Repeat exactly, and only, the lines of the entries below from the one with "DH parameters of" through the one with "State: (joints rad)", both ends included.
[[ TASK MATERIAL open ]]
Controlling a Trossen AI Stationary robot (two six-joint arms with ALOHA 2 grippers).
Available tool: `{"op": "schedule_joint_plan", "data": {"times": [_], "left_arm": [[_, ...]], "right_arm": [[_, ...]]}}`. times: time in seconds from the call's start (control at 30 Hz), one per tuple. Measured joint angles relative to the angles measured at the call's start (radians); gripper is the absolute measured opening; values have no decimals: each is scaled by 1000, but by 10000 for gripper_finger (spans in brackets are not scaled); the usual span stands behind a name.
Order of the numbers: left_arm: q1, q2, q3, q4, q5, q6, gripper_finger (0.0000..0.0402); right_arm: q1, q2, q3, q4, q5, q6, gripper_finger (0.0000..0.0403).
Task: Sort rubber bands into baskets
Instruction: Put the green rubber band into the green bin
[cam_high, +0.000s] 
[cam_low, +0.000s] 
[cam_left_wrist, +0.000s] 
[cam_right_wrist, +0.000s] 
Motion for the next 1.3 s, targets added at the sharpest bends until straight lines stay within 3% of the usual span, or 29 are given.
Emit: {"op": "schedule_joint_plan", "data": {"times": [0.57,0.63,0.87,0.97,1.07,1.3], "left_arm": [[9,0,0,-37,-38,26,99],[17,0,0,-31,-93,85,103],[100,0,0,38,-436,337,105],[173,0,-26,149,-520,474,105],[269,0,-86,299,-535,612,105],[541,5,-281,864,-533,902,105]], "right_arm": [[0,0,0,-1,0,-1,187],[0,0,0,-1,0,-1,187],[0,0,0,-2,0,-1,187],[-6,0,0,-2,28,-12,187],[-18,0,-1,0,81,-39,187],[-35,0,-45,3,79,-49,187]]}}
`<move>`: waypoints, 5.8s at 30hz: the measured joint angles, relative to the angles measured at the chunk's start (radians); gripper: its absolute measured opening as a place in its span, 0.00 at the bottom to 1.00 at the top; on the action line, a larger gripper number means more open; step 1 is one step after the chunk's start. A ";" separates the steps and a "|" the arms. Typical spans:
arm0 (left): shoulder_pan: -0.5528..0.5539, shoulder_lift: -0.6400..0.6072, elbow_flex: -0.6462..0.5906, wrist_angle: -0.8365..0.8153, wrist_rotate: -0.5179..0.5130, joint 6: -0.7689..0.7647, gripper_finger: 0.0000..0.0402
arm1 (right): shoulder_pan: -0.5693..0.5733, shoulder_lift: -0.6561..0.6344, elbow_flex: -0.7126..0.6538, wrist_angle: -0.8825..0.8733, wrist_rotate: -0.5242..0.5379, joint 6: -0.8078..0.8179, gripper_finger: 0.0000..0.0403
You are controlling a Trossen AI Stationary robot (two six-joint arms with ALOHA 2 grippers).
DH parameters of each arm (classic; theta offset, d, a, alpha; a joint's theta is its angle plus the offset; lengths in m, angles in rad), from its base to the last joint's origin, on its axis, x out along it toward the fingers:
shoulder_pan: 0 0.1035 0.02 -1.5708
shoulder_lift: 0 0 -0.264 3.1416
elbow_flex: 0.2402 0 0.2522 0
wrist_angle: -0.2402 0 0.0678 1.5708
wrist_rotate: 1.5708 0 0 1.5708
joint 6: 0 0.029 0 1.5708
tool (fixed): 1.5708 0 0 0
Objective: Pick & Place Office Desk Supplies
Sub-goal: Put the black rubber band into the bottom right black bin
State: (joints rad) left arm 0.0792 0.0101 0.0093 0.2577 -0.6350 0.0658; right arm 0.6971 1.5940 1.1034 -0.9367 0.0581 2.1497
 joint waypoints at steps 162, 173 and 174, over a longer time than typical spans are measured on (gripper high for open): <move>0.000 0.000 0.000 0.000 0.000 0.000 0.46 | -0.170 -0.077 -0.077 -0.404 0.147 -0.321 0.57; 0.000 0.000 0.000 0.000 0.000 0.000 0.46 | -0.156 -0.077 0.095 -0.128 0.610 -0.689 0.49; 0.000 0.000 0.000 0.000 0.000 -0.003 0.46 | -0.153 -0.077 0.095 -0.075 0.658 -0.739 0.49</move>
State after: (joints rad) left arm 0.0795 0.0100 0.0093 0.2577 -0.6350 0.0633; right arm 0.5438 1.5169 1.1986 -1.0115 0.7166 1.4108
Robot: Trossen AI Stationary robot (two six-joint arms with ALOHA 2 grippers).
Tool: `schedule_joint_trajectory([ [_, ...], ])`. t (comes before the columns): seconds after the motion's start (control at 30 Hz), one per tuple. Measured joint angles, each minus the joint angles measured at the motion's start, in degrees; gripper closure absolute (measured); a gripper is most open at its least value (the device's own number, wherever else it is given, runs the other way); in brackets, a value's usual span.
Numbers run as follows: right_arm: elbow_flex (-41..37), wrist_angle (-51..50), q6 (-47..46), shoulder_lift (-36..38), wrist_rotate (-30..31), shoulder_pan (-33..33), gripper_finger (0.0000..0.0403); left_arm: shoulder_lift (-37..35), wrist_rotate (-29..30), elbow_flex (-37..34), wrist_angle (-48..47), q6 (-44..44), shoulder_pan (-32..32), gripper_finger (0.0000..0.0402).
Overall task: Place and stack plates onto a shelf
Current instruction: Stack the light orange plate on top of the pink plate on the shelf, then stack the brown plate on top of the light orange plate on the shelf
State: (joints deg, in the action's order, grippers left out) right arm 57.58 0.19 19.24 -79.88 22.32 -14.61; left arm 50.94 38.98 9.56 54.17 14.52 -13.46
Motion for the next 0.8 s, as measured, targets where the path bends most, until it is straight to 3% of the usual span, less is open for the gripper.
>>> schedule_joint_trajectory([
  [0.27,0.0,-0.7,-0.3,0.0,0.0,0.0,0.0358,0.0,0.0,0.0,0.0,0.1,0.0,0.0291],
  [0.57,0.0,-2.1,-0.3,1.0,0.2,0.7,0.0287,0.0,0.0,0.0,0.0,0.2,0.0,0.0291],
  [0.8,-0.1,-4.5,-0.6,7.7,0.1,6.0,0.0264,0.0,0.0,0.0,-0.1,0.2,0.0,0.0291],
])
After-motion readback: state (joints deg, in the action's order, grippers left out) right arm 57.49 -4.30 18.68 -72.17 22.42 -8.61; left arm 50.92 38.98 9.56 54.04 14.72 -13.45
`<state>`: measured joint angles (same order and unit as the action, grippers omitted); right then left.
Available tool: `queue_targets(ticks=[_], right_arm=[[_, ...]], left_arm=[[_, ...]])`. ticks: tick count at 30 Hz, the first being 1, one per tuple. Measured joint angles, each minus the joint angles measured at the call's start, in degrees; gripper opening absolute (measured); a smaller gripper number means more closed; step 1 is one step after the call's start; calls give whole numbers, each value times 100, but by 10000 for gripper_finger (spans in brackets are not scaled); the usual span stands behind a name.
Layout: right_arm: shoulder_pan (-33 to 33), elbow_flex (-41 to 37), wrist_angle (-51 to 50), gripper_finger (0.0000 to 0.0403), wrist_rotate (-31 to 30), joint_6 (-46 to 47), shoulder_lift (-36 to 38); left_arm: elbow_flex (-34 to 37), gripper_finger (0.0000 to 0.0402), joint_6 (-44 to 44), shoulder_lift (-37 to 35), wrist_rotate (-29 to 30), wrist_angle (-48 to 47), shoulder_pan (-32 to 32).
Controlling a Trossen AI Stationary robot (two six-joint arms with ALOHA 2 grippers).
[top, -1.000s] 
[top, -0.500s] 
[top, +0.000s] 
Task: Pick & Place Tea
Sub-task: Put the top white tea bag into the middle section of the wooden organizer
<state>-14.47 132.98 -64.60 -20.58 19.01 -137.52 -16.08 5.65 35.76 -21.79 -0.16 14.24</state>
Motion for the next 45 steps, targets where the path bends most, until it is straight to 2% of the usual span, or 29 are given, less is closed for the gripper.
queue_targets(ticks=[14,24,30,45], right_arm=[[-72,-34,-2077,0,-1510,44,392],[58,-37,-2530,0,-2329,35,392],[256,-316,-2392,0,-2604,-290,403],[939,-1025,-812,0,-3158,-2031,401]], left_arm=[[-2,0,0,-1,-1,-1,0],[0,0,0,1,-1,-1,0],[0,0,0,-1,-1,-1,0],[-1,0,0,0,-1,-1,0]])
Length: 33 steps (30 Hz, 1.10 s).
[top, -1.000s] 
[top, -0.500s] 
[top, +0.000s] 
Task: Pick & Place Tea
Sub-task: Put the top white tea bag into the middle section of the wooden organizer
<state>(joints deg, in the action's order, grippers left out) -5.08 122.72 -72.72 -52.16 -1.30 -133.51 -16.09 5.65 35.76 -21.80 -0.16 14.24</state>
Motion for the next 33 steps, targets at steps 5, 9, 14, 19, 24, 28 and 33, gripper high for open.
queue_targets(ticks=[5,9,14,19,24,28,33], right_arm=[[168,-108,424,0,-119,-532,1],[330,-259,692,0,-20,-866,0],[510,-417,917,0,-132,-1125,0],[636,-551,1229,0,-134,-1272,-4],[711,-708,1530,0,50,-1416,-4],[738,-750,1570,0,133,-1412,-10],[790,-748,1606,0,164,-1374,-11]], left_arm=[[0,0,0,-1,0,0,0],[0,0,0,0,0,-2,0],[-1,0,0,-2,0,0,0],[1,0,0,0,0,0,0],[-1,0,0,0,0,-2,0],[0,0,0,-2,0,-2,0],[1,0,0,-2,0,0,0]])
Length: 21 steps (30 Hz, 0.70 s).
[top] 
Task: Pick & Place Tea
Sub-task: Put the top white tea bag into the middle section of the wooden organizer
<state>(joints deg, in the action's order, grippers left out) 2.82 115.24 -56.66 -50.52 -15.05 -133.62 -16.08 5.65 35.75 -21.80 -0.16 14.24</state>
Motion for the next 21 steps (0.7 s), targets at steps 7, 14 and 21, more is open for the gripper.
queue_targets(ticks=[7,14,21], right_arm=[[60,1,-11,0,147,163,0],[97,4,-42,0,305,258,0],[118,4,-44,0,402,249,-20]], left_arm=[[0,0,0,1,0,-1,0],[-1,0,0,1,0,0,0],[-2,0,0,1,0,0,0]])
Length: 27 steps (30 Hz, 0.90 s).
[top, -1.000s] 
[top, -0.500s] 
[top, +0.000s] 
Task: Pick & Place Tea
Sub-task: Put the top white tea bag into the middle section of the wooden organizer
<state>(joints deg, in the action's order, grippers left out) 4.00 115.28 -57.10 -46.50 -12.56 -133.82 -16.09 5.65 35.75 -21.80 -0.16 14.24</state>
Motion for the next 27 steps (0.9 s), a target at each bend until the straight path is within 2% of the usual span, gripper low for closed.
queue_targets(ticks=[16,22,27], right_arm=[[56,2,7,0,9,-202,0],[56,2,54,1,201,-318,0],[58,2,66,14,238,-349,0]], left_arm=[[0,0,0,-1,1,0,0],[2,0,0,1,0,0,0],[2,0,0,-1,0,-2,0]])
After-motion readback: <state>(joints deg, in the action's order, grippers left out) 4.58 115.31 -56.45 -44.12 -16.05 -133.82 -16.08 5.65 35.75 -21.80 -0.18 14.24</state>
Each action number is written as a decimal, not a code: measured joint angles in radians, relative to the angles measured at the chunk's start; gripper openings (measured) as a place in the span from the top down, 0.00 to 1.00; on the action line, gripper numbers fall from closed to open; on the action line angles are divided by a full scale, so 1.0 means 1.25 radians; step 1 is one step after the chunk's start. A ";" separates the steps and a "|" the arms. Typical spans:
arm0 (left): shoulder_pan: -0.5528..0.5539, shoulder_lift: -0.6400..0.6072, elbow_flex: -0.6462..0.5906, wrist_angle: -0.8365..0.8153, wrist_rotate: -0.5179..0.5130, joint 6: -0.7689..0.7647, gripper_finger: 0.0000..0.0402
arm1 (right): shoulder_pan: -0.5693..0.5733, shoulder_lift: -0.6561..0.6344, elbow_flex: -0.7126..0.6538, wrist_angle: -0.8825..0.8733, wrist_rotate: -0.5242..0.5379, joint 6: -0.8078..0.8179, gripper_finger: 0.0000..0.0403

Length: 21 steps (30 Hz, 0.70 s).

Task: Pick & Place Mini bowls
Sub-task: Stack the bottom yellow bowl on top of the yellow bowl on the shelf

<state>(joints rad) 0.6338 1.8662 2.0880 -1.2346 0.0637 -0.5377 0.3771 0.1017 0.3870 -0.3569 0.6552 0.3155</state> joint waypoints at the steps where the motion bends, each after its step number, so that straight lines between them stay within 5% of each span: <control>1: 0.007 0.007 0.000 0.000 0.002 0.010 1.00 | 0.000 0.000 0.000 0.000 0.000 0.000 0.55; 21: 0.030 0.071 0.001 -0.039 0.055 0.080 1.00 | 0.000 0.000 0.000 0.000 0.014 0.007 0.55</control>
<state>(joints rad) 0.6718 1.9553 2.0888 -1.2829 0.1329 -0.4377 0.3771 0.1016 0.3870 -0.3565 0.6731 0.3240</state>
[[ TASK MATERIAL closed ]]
> [TASK SOLUTION]
DH parameters of each arm (classic; theta offset, d, a, alpha; a joint's theta is its angle plus the offset; lengths in m, angles in rad), from its base to the last joint's origin, on its axis, x out along it toward the fingers:
shoulder_pan: 0 0.1035 0.02 -1.5708
shoulder_lift: 0 0 -0.264 3.1416
elbow_flex: 0.2402 0 0.2522 0
wrist_angle: -0.2402 0 0.0678 1.5708
wrist_rotate: 1.5708 0 0 1.5708
joint 6: 0 0.029 0 1.5708
tool (fixed): 1.5708 0 0 0
Objective: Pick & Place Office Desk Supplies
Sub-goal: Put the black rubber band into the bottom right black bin
State: (joints rad) left arm 0.0792 0.0101 0.0093 0.2577 -0.6350 0.0658; right arm 0.6971 1.5940 1.1034 -0.9367 0.0581 2.1497

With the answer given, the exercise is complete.